Tout le monde aime la richesse et loue ceux qui y parviennent. Cet amour éros est un amour égoïste. On le retrouve naturellement dans le coeur de tous les humains. De nos jours, il est aussi grandement exalté qu’aux jours de Platon et des philosophes de son temps.
2 – Jésus encourage-t-il cet amour de soi ?
Matthieu 22:37-40
Jésus lui répondit : Tu aimeras le Seigneur, ton Dieu, de tout ton cœur, de toute ton âme, et de toute ta pensée. C’est le premier et le plus grand commandement. Et voici le second, qui lui est semblable : Tu aimeras ton prochain comme toi-même. De ces deux commandements dépendent toute la loi et les prophètes.
(LSG)
Jésus ne nous enseigne pas que nous devons encourager l’amour de soi, afin de mieux aimer son prochain. Il disait en fait: « Tout comme vous trouvez facile et naturel de vous aimer vous-mêmes, par la foi en Dieu, tout cet amour se dirigera automatiquement vers votre prochain ». L’amour de soi est contraire à son enseignement, qui déclare: « Si quelqu’un veut venir après moi, qu’il renonce à lui-même » (Matthieu 16:24). L’amour que nous avons pour nous-mêmes et qui cherche à nous satisfaire doit être redirigé envers notre prochain (Éphésiens 5:28-29).
EXERÇONS L’AMOUR AGAPÉ
3 – Dieu craint-il de tout perdre ?
Galates 1:3
Le Seigneur Jésus a donné sa vie pour nous sauver de nos péchés. Il nous a arrachés à ce monde mauvais, comme Dieu notre Père l’a voulu.
(PDV)

À travers le sacrifice de Jésus, Dieu a tout donné. Aussi, par son incarnation, Jésus a tout abandonné afin d’endosser notre nature humaine. De plus, Jésus accepte de garder cette faible nature humaine pour l’éternité (Daniel 7:13-14), afin d’être notre nouvel Adam (1 Corinthiens 15:45). Jésus est devenu le premier d’une nouvelle humanité créée à son image. L’amour de Dieu dépasse tout entendement !
4 – Pouvons-nous produire ce même agapé ?
Romains 15:3-6
Car Christ ne s’est point complu en lui-même, mais, selon qu’il est écrit : Les outrages de ceux qui t’insultent sont tombés sur moi.

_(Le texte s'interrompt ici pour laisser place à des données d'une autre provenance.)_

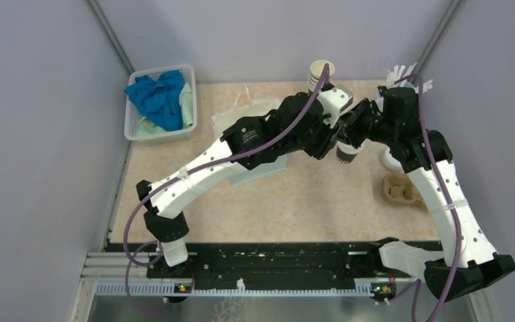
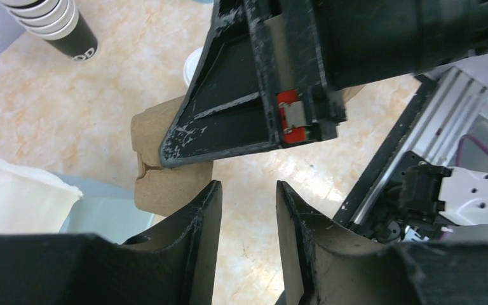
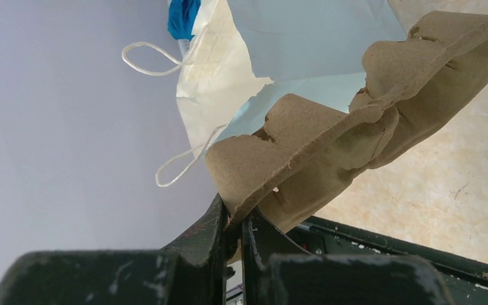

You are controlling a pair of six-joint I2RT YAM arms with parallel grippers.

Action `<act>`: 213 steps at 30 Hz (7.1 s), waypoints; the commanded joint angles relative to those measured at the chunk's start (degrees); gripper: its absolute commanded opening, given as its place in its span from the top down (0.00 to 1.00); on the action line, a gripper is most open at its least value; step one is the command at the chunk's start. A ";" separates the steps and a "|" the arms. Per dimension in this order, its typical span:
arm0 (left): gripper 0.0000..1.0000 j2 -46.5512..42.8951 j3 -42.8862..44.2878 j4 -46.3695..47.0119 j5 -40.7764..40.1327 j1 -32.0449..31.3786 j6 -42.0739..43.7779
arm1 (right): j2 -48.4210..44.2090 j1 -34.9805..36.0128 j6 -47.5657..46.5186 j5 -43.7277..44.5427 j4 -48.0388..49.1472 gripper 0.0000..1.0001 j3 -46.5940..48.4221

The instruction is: Pack the takeout coffee

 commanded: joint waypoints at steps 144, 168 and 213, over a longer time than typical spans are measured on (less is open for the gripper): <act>1.00 -41.12 -44.37 30.10 18.84 29.06 -40.12 | -10.96 -16.66 11.07 -35.57 55.20 0.52 -30.92; 0.36 -40.15 -36.49 10.13 4.36 29.27 -33.85 | -3.35 -16.57 -0.50 -34.71 40.67 1.00 -16.52; 0.94 -26.87 -34.93 1.43 24.42 29.34 -23.84 | 24.61 4.52 -47.99 4.00 -24.19 1.00 41.35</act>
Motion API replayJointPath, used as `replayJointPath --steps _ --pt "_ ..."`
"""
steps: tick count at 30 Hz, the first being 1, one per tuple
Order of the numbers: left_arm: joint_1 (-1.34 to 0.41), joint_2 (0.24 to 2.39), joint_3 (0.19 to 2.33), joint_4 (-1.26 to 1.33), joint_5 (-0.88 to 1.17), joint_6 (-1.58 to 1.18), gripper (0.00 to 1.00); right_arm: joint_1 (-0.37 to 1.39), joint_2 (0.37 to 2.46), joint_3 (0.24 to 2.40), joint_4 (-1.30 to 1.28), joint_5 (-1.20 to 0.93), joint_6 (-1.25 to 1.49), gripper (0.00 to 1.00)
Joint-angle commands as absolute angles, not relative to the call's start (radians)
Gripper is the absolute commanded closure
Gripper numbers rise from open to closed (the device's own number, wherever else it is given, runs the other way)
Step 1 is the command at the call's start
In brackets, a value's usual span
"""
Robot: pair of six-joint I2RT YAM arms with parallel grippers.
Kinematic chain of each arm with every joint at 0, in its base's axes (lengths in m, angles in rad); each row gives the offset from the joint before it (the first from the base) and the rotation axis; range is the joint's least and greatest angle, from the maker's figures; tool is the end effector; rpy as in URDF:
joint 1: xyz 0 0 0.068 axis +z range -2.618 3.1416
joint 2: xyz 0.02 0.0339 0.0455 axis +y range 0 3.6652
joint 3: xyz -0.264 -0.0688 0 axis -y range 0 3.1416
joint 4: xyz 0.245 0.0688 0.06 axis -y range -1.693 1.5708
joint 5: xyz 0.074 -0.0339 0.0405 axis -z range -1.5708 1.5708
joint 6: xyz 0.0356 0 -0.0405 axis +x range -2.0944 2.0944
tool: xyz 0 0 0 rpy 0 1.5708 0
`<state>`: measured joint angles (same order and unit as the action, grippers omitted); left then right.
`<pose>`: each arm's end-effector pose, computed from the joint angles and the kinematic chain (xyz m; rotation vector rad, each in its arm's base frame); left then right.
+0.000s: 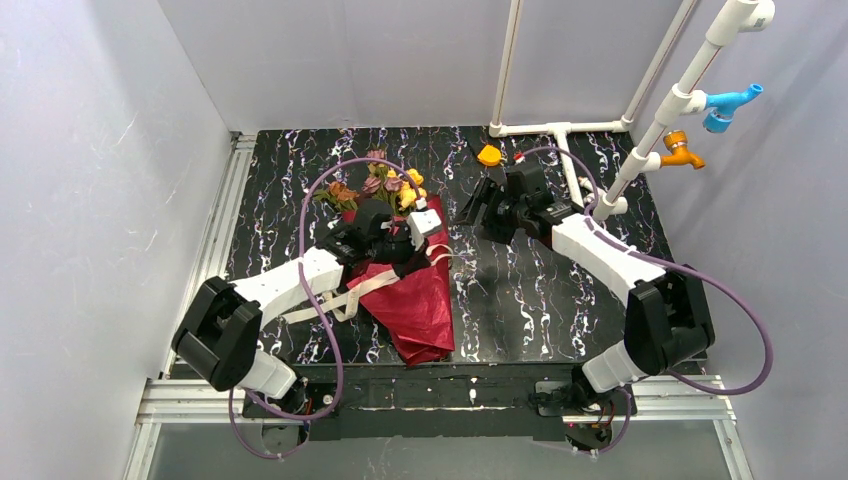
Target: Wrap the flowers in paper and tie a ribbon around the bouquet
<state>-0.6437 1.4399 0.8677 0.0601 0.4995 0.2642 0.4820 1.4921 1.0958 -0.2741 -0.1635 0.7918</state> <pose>0.2423 -0.2031 0.2414 1.1894 1.7308 -0.7495 0.2932 0.1599 0.2697 0.2736 2.3622 0.8395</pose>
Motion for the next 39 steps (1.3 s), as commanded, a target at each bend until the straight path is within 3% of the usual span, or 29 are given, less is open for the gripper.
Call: replayJointPath --steps 1,8,18,20,21,30,34,39 --pt "-0.646 1.449 0.922 0.074 0.500 0.240 1.00 0.488 1.501 1.045 -0.177 -0.239 0.958 0.19" --pt "-0.646 1.467 0.935 0.077 0.495 0.231 1.00 0.543 1.594 1.046 -0.101 -0.311 1.014 0.23" --pt "-0.645 1.484 0.937 0.077 0.400 0.229 1.00 0.573 1.574 1.090 -0.208 -0.208 0.958 0.22" --pt "-0.646 1.484 0.937 0.077 0.321 0.222 1.00 0.573 1.539 1.104 -0.300 -0.081 0.917 0.14" --pt "-0.646 1.481 0.934 0.077 0.325 0.213 1.00 0.569 1.541 1.111 -0.349 -0.045 0.922 0.02" --pt "-0.647 1.477 0.915 0.149 0.343 0.137 1.00 0.629 1.657 1.132 -0.190 -0.176 1.137 0.02" --pt "-0.647 1.481 0.917 0.156 0.342 0.122 1.00 0.668 1.681 1.109 -0.130 -0.175 1.174 0.16" --pt "-0.648 1.452 0.895 0.161 0.357 0.118 1.00 0.677 1.712 1.114 -0.090 -0.157 1.162 0.54"
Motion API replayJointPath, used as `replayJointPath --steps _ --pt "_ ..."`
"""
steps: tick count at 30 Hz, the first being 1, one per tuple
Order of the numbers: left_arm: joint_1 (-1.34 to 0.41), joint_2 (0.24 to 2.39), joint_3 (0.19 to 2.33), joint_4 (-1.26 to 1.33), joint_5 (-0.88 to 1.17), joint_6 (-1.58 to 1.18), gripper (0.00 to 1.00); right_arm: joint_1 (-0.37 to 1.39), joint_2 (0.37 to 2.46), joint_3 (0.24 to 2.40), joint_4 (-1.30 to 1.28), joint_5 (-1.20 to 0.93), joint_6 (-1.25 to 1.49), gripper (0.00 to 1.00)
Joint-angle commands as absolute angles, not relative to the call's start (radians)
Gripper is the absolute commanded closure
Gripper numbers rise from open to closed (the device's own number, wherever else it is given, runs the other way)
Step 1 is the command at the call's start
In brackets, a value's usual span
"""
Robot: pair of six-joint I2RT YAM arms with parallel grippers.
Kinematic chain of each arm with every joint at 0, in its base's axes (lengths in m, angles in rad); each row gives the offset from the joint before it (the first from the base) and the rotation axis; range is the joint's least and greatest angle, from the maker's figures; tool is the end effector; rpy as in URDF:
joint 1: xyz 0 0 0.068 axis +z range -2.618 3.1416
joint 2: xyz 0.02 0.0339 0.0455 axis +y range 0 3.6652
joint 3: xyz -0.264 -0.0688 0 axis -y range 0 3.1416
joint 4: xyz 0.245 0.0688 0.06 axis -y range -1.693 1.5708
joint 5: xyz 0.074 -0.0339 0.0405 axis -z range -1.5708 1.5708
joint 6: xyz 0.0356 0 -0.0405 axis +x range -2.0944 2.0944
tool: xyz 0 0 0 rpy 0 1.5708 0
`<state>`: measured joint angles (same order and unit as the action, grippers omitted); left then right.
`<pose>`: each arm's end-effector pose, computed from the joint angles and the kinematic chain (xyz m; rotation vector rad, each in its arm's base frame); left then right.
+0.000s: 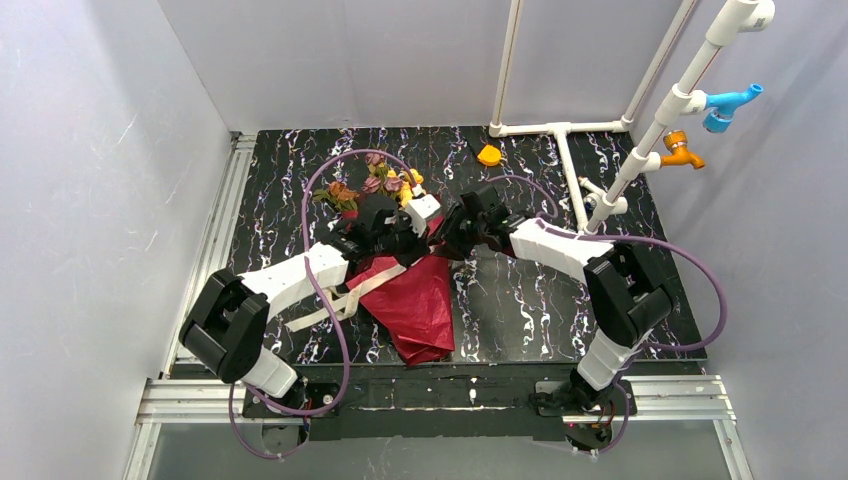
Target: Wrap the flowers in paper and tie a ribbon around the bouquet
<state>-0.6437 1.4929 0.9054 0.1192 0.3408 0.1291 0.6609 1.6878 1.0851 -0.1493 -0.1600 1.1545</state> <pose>0.2589 -0.2091 0.2423 0.9802 1.8298 -0.6665 0.2857 0.2294 0.2117 0.5422 2.5187 1.0076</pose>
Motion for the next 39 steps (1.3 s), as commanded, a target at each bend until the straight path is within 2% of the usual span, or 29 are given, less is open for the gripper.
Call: replayJointPath --steps 1,3,4,5,6,8,10,13,15,19,21,23,30,39 --pt "-0.647 1.446 0.887 0.160 0.359 0.117 1.00 0.678 1.718 1.120 -0.092 -0.154 1.152 0.66" --pt "-0.647 1.431 0.877 0.160 0.359 0.109 1.00 0.678 1.725 1.132 -0.103 -0.149 1.139 0.88" --pt "-0.647 1.423 0.871 0.160 0.359 0.102 1.00 0.678 1.726 1.135 -0.107 -0.147 1.134 0.96" --pt "-0.647 1.414 0.867 0.160 0.357 0.088 1.00 0.678 1.725 1.136 -0.108 -0.145 1.129 0.99" --pt "-0.647 1.404 0.864 0.160 0.348 0.072 0.98 0.679 1.723 1.137 -0.110 -0.143 1.122 0.99" --pt "-0.647 1.376 0.852 0.160 0.323 0.037 0.87 0.679 1.716 1.143 -0.121 -0.139 1.104 0.99" --pt "-0.647 1.330 0.832 0.158 0.287 0.010 0.68 0.675 1.705 1.160 -0.149 -0.122 1.068 0.99" --pt "-0.647 1.245 0.792 0.144 0.204 -0.032 0.48 0.658 1.675 1.178 -0.214 -0.080 1.002 0.99" --pt "-0.646 1.179 0.789 0.069 0.102 -0.080 0.29 0.639 1.637 1.170 -0.236 -0.062 0.966 0.99" --pt "-0.641 1.087 0.832 -0.168 -0.104 -0.210 0.10 0.592 1.578 1.144 -0.265 -0.039 0.909 0.99" --pt "-0.633 1.056 0.844 -0.279 -0.182 -0.337 0.04 0.572 1.557 1.131 -0.279 -0.028 0.883 0.99" --pt "-0.623 1.040 0.858 -0.426 -0.231 -0.442 0.02 0.554 1.538 1.118 -0.290 -0.014 0.856 0.99" --pt "-0.578 0.971 0.857 -0.821 -0.349 -0.885 0.07 0.504 1.506 1.087 -0.309 0.032 0.795 0.99" --pt "-0.482 0.820 0.706 -0.934 -0.410 -1.109 0.10 0.441 1.514 1.090 -0.298 0.008 0.771 0.99"
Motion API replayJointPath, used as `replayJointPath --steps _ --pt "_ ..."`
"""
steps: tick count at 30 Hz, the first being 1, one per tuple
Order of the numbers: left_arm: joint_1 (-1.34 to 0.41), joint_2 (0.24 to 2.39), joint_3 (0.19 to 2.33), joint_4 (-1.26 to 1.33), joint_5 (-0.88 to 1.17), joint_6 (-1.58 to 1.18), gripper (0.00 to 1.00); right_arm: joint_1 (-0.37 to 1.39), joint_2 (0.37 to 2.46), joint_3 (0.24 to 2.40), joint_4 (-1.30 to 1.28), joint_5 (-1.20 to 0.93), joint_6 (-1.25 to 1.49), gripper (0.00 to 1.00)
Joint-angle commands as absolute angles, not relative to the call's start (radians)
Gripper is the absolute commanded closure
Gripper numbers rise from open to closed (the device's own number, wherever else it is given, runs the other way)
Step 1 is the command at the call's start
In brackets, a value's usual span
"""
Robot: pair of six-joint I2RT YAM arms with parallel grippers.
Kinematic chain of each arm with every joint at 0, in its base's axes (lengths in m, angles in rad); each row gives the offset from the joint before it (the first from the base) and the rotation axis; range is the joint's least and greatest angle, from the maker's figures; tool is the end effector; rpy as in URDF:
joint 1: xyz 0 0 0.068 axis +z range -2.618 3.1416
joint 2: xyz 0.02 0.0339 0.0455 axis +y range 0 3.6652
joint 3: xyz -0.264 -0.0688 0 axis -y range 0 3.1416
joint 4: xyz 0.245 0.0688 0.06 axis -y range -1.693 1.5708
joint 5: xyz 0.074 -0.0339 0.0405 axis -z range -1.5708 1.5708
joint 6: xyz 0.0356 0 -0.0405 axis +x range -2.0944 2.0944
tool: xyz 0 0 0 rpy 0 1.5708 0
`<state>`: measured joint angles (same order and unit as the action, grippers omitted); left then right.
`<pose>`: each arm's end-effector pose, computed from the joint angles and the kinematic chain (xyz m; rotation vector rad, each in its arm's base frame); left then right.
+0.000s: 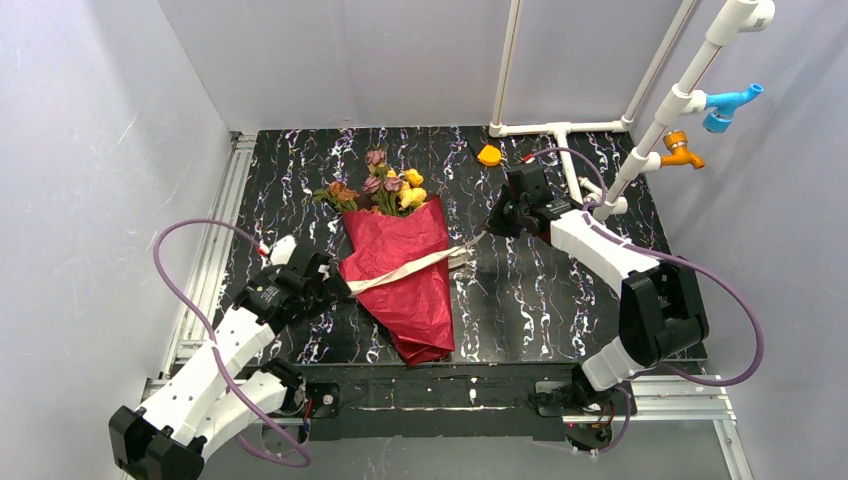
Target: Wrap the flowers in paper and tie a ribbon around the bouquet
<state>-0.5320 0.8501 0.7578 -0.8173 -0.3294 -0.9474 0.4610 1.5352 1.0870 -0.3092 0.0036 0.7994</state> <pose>0.1449 -0.0719 0.2640 -0.6360 2.3466 -0.2635 0.3019 0.1498 0.2499 0.4082 2.3785 0.6090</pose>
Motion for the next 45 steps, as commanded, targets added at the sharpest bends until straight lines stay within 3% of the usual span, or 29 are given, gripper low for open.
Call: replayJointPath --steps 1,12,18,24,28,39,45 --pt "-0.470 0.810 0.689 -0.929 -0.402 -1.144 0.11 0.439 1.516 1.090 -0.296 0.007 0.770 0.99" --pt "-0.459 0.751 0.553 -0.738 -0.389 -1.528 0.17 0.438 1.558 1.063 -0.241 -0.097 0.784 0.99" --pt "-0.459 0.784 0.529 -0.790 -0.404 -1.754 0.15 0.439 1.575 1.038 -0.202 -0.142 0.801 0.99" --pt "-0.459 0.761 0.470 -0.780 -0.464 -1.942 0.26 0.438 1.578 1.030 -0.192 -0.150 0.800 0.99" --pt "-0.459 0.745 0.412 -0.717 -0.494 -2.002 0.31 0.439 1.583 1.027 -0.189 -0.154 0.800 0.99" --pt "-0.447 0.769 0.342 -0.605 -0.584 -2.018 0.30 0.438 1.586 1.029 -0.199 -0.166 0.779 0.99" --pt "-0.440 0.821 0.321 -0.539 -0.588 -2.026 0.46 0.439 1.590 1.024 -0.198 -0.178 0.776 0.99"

Or, tout ce qui a été écrit d’avance l’a été pour notre instruction, afin que, par la patience, et par la consolation que donnent les Ecritures, nous possédions l’espérance.
Que le Dieu de la persévérance et de la consolation vous donne d’avoir les mêmes sentiments les uns envers les autres selon Jésus-Christ, afin que tous ensemble, d’une seule bouche, vous glorifiiez le Dieu et Père de notre Seigneur Jésus-Christ.
(LSG)
5 – Comment peut-on produire cet agapé ?
Jean 6:38
Car je suis descendu du ciel non pas pour faire ma volonté, mais pour faire la volonté de celui qui m’a envoyé.
(BFC)
LE MOTIF DE L’AGAPÉ
6 – L’agapé est-il motivé par le désir d’obtenir la vie éternelle ?
Ésaïe 53:11 ; Apocalypse 2:11
Après avoir subi tant de peines, dit le Seigneur, mon serviteur verra la lumière de la vie, il en fera l’expérience parfaite. Les masses humaines reconnaîtront mon serviteur comme le vrai Juste, lui qui s’est chargé de leurs fautes.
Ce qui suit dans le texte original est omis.